Respondió a ese pensamiento cerrando los ojos, respirando rápidamente por el cansancio excesivo, mientras ella ponía sus piernas sobre la cama y subía la sábana hasta su cintura.

– Ya está -dijo ella suavemente-. Ahora puedes descansar.

Acarició su mano sobre su pecho, como había hecho muchas veces en los pasados pocos días, una acción que se había vuelto automática porque parecía calmarle. Él estaba mucho más fresco; la fiebre al fin lo había abandonado. Aún tenía el cuchillo en la mano izquierda, y ella fue hasta él, pero sus dedos se apretaron cuando lo tocó, y sus ojos se abrieron repentinamente, sus ojos negros con una mirada fija y feroz.

Rachel dejó en su mano el cuchillo, su mirada chocando levemente contra la suya.

– ¿Por qué lo necesitas -preguntó ella-. Si hubiera deseado hacerte cualquier daño he tenido un montón de oportunidades para hacerlo antes de ahora.

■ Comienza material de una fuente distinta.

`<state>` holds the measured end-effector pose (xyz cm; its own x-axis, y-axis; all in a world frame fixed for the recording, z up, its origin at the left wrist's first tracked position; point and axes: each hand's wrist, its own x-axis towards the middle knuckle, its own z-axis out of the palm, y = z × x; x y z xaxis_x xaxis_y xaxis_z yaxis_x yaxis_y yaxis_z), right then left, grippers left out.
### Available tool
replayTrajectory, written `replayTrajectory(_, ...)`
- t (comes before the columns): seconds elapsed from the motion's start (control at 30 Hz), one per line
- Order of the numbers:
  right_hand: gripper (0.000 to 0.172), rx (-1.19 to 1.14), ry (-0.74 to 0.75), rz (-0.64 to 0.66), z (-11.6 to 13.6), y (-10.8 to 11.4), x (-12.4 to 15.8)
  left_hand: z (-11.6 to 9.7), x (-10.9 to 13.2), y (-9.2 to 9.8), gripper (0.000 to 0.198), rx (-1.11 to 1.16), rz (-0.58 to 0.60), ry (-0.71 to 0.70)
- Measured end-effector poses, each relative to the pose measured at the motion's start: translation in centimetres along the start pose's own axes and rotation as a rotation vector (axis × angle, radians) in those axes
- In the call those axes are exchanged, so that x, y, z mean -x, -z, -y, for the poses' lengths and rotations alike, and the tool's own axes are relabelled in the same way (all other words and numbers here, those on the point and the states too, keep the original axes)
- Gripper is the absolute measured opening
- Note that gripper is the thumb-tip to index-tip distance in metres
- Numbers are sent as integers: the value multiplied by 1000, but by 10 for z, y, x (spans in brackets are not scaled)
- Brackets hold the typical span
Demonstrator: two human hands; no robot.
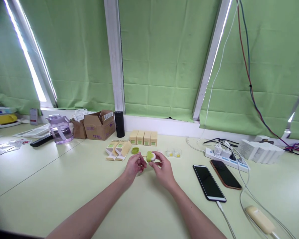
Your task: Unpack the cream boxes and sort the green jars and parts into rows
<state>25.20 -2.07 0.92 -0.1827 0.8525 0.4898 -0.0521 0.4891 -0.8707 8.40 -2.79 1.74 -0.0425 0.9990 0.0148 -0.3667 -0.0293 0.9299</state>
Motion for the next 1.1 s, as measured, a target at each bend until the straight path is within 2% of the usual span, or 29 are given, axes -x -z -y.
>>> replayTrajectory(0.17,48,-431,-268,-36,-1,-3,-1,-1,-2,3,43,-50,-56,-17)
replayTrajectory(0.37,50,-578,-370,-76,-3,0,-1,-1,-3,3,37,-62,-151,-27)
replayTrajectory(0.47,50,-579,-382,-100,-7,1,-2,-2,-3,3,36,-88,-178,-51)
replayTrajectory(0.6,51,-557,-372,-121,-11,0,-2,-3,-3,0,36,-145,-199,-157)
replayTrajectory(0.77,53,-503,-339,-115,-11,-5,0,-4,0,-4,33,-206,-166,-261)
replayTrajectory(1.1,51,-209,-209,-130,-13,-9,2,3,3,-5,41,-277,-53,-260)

En ese momento sus ojos eran completamente grises, sin ningún resquicio de azul. Eran casi como carbones de color, calientes, y con una claridad tan absoluta que parecían insondables. Él sintió una sacudida de reconocimiento. Los ojos, y la mujer, habían estado en sus recientes sueños con un erotismo tan tierno que hizo que se le entrecortase la respiración. ¿Pero… eran sueños? La mujer no era un sueño. Era real, de carne y hueso, y sus manos se había movido sobre él con una facilidad familiar. No actuaba como un guardián, pero no podía permitirse el lujo de tomar esa opción. Si renunciaba ahora al cuchillo podía ser que no lo volviese a conseguir.

– Lo conservaré -dijo él.

Rachel vaciló, preguntándose si debería agilizar el asunto, pero algo en su tono calmada, lacónico, la hizo decidir que no debía obligarlo. Si bien estaba débil y apenas podía permanecer de pie, había algo en él que le decía que no aceptaría ser obligado. Era un hombre peligroso, este desconocido que había pasado la noche en su cama. Apartó su mano de la de él.

– Bien. ¿Tienes hambre?

– No. Comí un plátano y una manzana.

– ¿Cuánto tiempo has estado despierto?

No había mirado un reloj, pero no necesitaba de un reloj para saber el tiempo que había pasado.

– Casi una hora.

Su mirada fija no se había apartado de ella. Rachel sintió como si él pudiera ver a través de ella, como si investigara su mente.

– Te has despertado otras veces, pero aún tenías fiebre y hablabas tonterías.